◆ EXERCISE DETAILS ◆
Using the entries below, show all lines with the string "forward".

◆ EXCERPTED RECORDS ◆
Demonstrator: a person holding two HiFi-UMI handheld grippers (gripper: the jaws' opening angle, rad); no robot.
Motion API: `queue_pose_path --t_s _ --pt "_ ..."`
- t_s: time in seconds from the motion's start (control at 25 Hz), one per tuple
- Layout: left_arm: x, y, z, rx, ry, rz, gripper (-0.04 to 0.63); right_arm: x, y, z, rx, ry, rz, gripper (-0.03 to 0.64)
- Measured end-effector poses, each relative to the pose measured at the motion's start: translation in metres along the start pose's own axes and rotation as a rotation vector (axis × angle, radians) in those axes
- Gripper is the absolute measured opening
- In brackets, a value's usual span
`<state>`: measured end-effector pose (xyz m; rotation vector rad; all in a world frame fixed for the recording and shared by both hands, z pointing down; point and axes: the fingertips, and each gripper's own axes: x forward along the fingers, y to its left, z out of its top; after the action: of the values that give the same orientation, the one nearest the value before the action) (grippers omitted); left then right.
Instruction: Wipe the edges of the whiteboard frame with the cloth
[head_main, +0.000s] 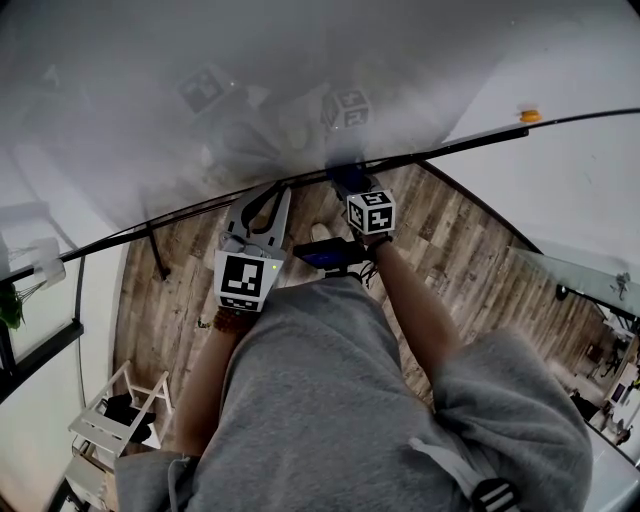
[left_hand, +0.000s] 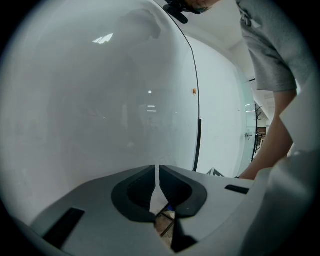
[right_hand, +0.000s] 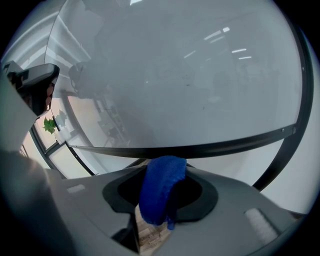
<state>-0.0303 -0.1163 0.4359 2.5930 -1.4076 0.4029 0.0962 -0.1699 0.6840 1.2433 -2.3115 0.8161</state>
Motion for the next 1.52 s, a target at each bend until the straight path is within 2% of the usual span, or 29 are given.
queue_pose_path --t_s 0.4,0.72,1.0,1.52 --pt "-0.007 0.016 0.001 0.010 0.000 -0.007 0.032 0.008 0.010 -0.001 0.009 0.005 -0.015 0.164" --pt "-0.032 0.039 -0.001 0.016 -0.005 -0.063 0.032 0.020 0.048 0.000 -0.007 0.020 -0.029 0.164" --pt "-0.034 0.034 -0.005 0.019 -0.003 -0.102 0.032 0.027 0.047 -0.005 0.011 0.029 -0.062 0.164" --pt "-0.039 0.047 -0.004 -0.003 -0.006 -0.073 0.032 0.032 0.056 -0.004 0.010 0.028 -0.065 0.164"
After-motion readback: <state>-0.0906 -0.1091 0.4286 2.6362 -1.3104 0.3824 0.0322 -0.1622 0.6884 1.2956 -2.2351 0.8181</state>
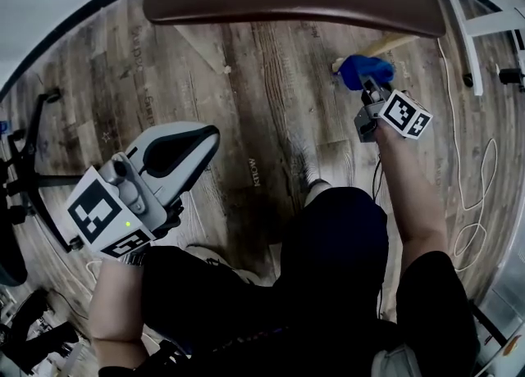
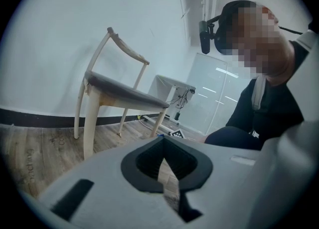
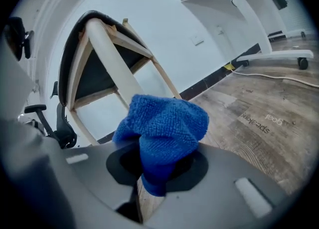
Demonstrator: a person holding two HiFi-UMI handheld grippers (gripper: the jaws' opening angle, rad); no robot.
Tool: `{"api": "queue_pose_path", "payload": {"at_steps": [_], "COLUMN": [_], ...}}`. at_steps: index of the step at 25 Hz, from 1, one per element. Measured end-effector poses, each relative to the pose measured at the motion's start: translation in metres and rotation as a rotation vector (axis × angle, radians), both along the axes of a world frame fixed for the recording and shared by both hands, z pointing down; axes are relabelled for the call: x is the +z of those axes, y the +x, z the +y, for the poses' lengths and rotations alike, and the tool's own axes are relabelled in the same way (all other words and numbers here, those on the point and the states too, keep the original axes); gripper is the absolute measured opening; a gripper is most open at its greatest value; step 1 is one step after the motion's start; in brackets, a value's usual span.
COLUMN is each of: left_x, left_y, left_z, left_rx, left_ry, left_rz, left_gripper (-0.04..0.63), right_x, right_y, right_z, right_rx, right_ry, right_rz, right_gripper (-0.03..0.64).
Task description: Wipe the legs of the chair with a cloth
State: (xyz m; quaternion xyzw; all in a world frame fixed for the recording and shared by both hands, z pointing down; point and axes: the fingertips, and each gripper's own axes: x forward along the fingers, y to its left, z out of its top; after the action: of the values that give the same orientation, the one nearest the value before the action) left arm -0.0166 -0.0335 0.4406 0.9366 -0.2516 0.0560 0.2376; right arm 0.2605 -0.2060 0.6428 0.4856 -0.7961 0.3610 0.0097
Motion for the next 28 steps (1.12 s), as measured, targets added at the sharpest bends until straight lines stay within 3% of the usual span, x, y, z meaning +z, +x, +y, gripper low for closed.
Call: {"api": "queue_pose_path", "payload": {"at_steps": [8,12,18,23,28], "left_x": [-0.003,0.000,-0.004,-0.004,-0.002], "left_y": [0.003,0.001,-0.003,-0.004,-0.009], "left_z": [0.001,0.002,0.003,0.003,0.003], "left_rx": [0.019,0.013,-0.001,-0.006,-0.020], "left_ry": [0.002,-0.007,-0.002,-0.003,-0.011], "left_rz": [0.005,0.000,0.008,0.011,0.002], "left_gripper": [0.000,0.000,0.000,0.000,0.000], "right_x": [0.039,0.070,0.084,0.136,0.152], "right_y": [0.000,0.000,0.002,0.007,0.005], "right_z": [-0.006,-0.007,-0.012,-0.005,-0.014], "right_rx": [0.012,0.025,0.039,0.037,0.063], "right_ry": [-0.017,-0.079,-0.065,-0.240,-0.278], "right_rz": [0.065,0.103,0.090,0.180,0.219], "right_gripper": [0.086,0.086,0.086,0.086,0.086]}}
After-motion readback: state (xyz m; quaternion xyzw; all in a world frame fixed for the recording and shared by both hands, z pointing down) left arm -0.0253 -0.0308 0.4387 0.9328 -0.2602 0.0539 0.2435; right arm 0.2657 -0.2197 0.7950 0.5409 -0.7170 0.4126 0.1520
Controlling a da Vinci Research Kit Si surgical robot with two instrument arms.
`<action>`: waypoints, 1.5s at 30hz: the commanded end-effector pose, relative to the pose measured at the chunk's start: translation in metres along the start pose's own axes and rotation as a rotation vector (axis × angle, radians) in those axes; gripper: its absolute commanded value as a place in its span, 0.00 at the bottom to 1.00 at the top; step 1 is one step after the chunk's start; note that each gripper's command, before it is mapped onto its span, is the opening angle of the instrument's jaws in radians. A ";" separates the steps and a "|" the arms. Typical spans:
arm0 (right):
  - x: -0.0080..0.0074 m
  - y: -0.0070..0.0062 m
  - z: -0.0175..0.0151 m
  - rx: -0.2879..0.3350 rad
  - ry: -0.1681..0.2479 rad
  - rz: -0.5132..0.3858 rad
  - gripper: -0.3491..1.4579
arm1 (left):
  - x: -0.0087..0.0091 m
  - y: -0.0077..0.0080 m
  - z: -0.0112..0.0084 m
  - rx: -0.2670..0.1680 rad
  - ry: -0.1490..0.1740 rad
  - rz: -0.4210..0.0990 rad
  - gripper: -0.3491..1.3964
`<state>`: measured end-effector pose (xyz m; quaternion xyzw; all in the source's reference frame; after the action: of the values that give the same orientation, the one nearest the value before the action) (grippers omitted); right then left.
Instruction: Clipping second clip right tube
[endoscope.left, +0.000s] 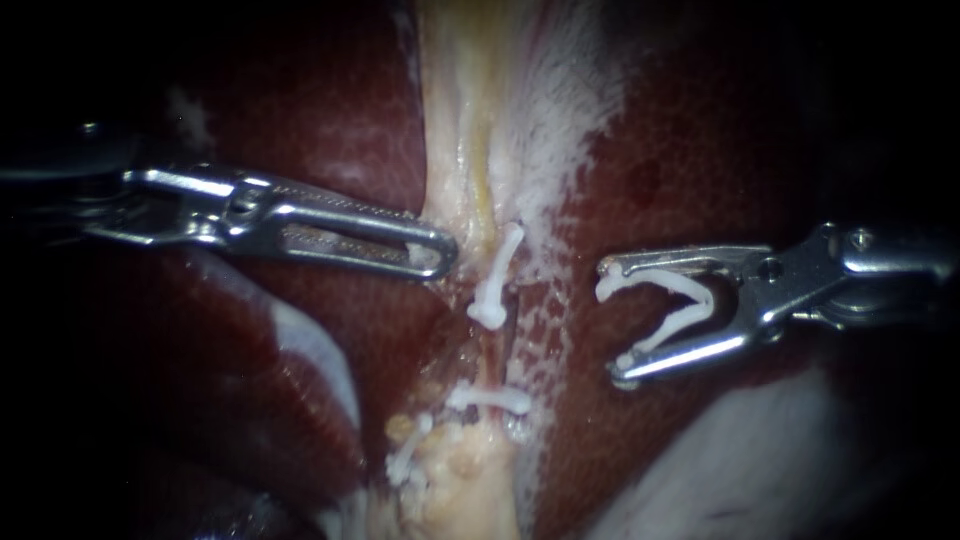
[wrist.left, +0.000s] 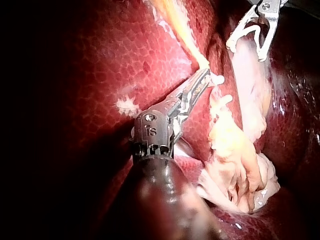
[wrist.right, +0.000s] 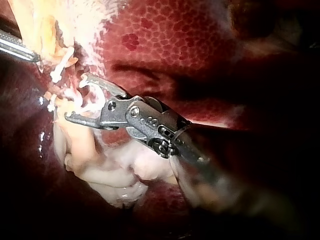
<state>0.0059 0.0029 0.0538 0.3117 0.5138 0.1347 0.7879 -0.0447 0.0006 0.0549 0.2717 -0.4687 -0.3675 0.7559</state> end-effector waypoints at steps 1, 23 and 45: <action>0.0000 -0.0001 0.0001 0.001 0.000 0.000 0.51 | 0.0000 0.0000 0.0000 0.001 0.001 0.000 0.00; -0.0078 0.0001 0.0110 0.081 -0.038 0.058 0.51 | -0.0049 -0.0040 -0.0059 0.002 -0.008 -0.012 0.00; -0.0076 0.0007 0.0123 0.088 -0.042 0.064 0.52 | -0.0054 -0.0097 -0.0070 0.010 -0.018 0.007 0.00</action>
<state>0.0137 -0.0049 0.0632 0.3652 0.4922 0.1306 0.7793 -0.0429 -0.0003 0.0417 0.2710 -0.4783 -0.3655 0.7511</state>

◆ SOLUTION TO THIS EXERCISE ◆
`<state>`: measured end-effector pose (xyz m; rotation vector rad; all in a world frame fixed for the recording and shared by both hands, z pointing down; point and axes: the fingertips, and each gripper's own axes: x forward along the fingers, y to its left, z out of its top; after the action: of the values that give the same orientation, the one nearest the value before the action) (grippers omitted); left then right.
State: (xyz m; quaternion xyzw; all in a world frame fixed for the recording and shared by both hands, z pointing down; point and axes: the fingertips, and each gripper's own axes: x forward along the fingers, y to its left, z out of its top; after the action: of the values that give the same orientation, the one nearest the value before the action) left arm -0.0166 -0.0335 0.4406 0.9366 -0.2516 0.0560 0.2376; right arm 0.2605 -0.2060 0.6428 0.4856 -0.7961 0.3610 0.0097

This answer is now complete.